I’m looking to start chronicling some teaching exercises and experiences with a view toward improving my overall teaching practice.
I teach into an introductory course on game studies, from a culture and design perspective. Someone else has made the course and set the readings, and while I have a degree of autonomy in terms of going off script, I’m still playing to somebody else’s script.
We’re about to move from the theory component of the course into a more design lab oriented set of tutorials, which raised some interesting issues for me. Foremost, amidst all the talk about community and ideology and how games are cultural artefacts, we haven’t done much to give our students a concrete idea about what design is, or the many ways they could go about doing it.
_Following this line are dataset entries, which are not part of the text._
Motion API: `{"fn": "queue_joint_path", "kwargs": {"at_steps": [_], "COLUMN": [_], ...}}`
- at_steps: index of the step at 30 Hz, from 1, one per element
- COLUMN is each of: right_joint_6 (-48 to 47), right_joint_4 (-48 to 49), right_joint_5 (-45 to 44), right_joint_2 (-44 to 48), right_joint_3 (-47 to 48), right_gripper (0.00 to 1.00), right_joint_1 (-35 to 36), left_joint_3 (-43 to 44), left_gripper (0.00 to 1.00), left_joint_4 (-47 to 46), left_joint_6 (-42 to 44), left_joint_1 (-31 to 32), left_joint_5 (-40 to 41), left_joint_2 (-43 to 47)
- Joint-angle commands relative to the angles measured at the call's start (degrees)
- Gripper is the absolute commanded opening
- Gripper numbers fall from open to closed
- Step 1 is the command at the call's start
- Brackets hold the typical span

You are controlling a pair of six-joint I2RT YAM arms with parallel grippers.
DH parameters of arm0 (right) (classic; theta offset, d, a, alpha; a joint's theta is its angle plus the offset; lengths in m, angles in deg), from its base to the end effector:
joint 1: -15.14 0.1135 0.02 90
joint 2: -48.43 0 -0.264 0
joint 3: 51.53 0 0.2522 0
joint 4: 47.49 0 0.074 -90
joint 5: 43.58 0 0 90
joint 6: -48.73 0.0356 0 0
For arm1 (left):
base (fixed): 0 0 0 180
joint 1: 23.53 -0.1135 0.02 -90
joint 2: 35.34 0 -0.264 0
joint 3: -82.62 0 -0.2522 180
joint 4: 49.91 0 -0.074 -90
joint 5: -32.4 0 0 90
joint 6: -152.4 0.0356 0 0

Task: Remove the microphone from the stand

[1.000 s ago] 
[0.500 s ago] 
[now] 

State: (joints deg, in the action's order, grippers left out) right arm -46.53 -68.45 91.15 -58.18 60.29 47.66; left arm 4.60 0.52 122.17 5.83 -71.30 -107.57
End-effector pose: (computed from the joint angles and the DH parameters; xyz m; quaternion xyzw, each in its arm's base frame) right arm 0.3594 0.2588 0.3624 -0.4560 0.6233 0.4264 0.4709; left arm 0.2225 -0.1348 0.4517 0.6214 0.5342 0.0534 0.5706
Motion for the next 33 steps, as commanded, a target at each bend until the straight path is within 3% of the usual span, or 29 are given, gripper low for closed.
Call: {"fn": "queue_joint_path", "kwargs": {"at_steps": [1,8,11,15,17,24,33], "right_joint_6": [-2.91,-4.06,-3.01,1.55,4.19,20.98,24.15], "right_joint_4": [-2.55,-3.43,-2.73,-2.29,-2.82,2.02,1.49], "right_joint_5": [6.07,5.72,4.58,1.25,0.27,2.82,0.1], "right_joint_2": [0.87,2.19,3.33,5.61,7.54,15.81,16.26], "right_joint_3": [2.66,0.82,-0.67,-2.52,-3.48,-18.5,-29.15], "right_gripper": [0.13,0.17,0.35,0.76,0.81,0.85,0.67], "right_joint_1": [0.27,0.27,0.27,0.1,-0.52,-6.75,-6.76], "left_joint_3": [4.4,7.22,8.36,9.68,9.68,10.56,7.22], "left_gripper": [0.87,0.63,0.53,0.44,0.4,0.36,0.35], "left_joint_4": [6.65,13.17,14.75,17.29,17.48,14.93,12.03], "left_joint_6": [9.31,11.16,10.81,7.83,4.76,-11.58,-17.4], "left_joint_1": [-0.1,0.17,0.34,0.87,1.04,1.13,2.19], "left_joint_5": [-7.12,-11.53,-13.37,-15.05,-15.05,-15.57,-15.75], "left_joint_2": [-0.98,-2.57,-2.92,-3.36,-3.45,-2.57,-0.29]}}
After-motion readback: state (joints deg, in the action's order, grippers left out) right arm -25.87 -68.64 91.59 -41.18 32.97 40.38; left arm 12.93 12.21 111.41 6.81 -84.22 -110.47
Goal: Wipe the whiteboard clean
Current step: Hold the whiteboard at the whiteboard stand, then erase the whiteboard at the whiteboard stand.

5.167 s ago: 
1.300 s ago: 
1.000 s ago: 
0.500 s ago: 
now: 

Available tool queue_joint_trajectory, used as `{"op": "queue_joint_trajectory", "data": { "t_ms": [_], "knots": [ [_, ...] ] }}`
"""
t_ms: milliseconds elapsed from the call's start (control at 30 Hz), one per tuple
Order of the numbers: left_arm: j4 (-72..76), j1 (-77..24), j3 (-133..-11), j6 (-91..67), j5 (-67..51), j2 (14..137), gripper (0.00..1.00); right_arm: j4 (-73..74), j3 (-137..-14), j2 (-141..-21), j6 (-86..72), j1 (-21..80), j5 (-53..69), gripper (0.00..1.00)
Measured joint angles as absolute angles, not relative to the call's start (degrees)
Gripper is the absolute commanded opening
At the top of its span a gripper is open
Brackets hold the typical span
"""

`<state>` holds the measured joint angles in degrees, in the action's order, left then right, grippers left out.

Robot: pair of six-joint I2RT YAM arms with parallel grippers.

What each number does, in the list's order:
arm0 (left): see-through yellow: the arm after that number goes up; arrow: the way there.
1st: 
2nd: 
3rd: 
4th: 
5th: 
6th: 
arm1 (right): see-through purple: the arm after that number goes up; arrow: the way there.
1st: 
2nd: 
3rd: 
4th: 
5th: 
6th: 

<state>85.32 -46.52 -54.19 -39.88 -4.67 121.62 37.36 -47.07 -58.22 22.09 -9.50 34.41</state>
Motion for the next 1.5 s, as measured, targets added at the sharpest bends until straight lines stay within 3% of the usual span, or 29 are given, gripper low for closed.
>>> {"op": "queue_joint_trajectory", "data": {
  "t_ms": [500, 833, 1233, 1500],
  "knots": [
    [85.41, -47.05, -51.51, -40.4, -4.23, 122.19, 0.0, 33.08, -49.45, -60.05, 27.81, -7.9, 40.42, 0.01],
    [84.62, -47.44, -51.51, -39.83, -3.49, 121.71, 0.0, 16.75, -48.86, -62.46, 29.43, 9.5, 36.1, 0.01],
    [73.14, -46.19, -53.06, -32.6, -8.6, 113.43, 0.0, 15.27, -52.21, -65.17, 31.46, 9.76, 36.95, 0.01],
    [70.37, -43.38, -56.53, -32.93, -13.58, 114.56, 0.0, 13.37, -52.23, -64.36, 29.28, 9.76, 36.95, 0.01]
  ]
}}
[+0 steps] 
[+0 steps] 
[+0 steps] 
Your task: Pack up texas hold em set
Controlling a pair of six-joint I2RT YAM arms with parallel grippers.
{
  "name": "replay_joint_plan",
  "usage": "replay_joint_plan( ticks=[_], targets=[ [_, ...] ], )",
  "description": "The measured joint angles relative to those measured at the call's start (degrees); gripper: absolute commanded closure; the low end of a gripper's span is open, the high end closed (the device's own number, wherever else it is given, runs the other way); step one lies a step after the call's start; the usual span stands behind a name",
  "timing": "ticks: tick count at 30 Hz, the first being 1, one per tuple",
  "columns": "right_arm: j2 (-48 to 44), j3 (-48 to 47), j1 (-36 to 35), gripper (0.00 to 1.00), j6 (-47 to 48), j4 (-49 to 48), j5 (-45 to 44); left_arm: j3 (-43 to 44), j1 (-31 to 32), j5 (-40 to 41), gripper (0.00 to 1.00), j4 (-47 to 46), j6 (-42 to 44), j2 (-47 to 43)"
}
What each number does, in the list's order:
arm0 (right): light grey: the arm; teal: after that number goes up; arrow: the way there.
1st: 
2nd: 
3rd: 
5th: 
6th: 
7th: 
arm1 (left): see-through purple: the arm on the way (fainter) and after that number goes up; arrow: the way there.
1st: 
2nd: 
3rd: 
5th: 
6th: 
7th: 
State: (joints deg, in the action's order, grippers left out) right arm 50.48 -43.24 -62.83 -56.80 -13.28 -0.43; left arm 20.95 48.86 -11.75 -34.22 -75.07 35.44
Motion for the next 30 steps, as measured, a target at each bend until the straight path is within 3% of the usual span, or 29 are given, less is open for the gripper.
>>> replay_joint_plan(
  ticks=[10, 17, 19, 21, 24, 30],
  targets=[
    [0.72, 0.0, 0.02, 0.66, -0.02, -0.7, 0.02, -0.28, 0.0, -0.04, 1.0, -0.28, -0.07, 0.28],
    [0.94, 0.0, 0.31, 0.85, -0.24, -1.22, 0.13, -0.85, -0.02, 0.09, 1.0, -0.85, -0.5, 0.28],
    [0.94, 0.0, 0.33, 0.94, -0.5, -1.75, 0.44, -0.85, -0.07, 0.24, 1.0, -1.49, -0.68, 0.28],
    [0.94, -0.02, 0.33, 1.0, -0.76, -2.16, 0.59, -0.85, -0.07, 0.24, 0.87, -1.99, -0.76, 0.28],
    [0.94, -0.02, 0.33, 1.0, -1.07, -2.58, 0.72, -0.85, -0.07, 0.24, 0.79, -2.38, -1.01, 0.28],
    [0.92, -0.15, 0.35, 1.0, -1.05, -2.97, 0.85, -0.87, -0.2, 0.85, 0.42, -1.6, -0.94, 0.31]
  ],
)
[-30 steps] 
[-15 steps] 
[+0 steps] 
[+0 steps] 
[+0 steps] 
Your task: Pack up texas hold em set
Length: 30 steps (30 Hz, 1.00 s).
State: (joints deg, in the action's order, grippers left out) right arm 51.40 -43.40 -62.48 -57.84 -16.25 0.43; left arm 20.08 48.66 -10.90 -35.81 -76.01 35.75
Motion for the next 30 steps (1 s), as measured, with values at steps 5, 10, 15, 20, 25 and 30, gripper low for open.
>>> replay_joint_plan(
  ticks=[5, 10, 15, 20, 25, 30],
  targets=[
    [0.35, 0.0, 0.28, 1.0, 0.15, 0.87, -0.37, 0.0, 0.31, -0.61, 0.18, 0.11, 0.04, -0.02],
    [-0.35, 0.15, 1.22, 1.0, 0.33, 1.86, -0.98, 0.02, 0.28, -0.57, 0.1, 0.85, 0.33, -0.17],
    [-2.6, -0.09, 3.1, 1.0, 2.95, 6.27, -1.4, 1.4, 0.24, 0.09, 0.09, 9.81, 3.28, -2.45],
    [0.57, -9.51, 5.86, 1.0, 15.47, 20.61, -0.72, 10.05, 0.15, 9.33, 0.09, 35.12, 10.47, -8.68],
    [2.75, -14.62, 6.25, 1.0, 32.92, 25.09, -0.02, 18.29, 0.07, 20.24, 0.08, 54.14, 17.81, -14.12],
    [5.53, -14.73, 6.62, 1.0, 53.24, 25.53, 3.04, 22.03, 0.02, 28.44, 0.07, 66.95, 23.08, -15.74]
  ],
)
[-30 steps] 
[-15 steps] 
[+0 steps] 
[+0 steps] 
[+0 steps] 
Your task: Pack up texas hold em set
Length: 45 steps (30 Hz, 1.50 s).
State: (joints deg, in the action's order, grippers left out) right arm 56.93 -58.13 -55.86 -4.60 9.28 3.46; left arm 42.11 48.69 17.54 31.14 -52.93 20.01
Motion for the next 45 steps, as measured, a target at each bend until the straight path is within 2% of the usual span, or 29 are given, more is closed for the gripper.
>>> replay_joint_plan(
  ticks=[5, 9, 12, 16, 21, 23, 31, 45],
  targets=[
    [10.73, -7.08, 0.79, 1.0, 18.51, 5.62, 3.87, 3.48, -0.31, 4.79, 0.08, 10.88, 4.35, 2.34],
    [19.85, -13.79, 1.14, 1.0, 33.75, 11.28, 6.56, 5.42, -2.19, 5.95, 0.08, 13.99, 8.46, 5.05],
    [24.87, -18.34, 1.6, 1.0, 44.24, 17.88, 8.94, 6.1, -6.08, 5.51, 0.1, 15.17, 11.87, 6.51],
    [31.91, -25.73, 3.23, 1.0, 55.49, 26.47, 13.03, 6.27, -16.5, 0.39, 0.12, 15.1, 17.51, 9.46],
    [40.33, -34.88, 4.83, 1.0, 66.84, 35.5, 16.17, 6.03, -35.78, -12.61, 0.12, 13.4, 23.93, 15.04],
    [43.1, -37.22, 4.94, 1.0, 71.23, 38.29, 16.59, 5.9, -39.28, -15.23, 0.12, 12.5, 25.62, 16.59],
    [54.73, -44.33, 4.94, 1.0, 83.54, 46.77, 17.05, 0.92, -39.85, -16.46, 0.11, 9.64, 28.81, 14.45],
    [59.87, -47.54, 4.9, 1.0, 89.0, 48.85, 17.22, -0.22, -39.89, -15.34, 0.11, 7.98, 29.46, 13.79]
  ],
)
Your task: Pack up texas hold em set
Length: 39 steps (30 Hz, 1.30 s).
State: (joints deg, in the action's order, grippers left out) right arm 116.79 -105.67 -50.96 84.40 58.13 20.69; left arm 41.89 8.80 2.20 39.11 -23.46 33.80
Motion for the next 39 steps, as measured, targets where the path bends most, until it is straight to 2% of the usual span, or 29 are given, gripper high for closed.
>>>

That’s more for the second semester course, even though we have a design assessment in this one. Institutional requirements, organisation issue, I’m not sure anymore.
I am in class with an hour to spare after going over the week’s material and all discussions seemed to be exhausted. I started teaching at 8:30 AM and two things that I remember about being a student in 8:30 AM classes were that staying awake was a herculean effort in itself, and the experience sucked. I opt for the gamble.
“OK, everyone, we’re here to eventually design games, so let’s talk about design, starting with everyday objects, and moving on to games.”
Donald Norman’s The Design of Everyday Things is an amazing resource for game designers, or anything designers, for that matter. A manual of user-centric design, it discusses the concept of perceptual affordances (stuff we can intuit that we can do with an object from looking at it), and how well-designed objects communicate these affordances to the user straightforwardly.
I work in my university’s newest (for now) building, a $60M hulk with a 6 star green energy rating and cheap furnishings. As it happens, I’m fortunate that the architects neglected user-centric design on virutally every door in said building. In the first week of class, students struggled with whether to push or pull on the door to enter it. Granted, the first class is 8:30 AM. Anyone could botch that at 8:30 AM, especially when the doors have identical handles on both sides, and the hinge is only visible inside the room.
From inside the room you can figure out, by looking at the hinge, that you pull on the door to leave the room. From the outside, you are clueless.
“We’re sitting in a 60 million dollar building with a 6-star green energy rating and a deliberate design, except for every door on this floor, each of which is terribly designed. Let’s gather around the door to our room, figure out what the problems with the door are, and take a walk around the floor looking at other door designs.”
It’s 9:30 AM and a bunch of students who were laying head-on-desk got up and thus began one of the most animated discussions around our door. Students suggested things like putting a metal plate on the outside of the door to signal that you needed to push it from that side, but also noticed that that would interfere with the handle/locking mechanism that presumably was worth preserving. Another suggestion was to put a horizontal bar with a big, horizontal button on the door that would control the latch. Brilliant. When we see a button, we know to push on the button rather than to try to pull it. Problem solved, well played.
Someone also suggested labelling the door with push/pull on the given side of the door. In response, we walked down the hall to another door, with a long vertical u-shaped handle, that was labelled push/pull on each side. One student rebutted that people screw up opening the door frequently even if the door is labelled that way, and yet another added that if we go by the idea of perceptual affordances, it shouldn’t have to be written down, we should be able to tell just by looking. There were similar ideas for fixing that door – the metal plate for pushign was fine since that door didn’t have a lock/latch. The horizontal push button bar would also work there. Making the hinge more visible could work. All sorts of solutions, that students were all too eager to throw out.
To move on to games, we looked at a Snakes and Ladders board. To my amazement, some students had never played this game, so the discussion of the board’s affordances was particularly interesting.
“So what are the affordances of the game’s board?”
“There are numbered tiles so you know how to progress.”
“Good! And…”
“There are ladders and snakes on some of those tiles that have some effect.”
The actual effect was suddenly up for debate. One student offered the following. The ladders are for climbing. If you land on the base of one, you can climb up to the top. If you land on a snake’s head, it eats you and it’s game over for you. And, in terms of expectations, that makes more sense than sliding down a snake.
We looked at an image of a Chutes and Ladders board, which actually goes a long way toward solving this problem of perceived affordances. It was the first Google Image Search result for that, and was from a relationship advice website proposing a more erotic version of Chutes and Ladders. Oops. It looked like this:
Chutes are more perceptually intuitive than snakes to conjure up the image of downward motion. So Chutes and Ladders is more communicative of its perceptual affordances than Snakes and Ladders is. There was a separate discussion about how the text on the tiles was very poorly communicative. Who kisses who on the neck? Who gives and receives the massage? My choice of what?
When stalled out, I was somewhat fortunate that the university gave me awful doors to work with. When one poorly designed door closes, a good discussion sometimes opens.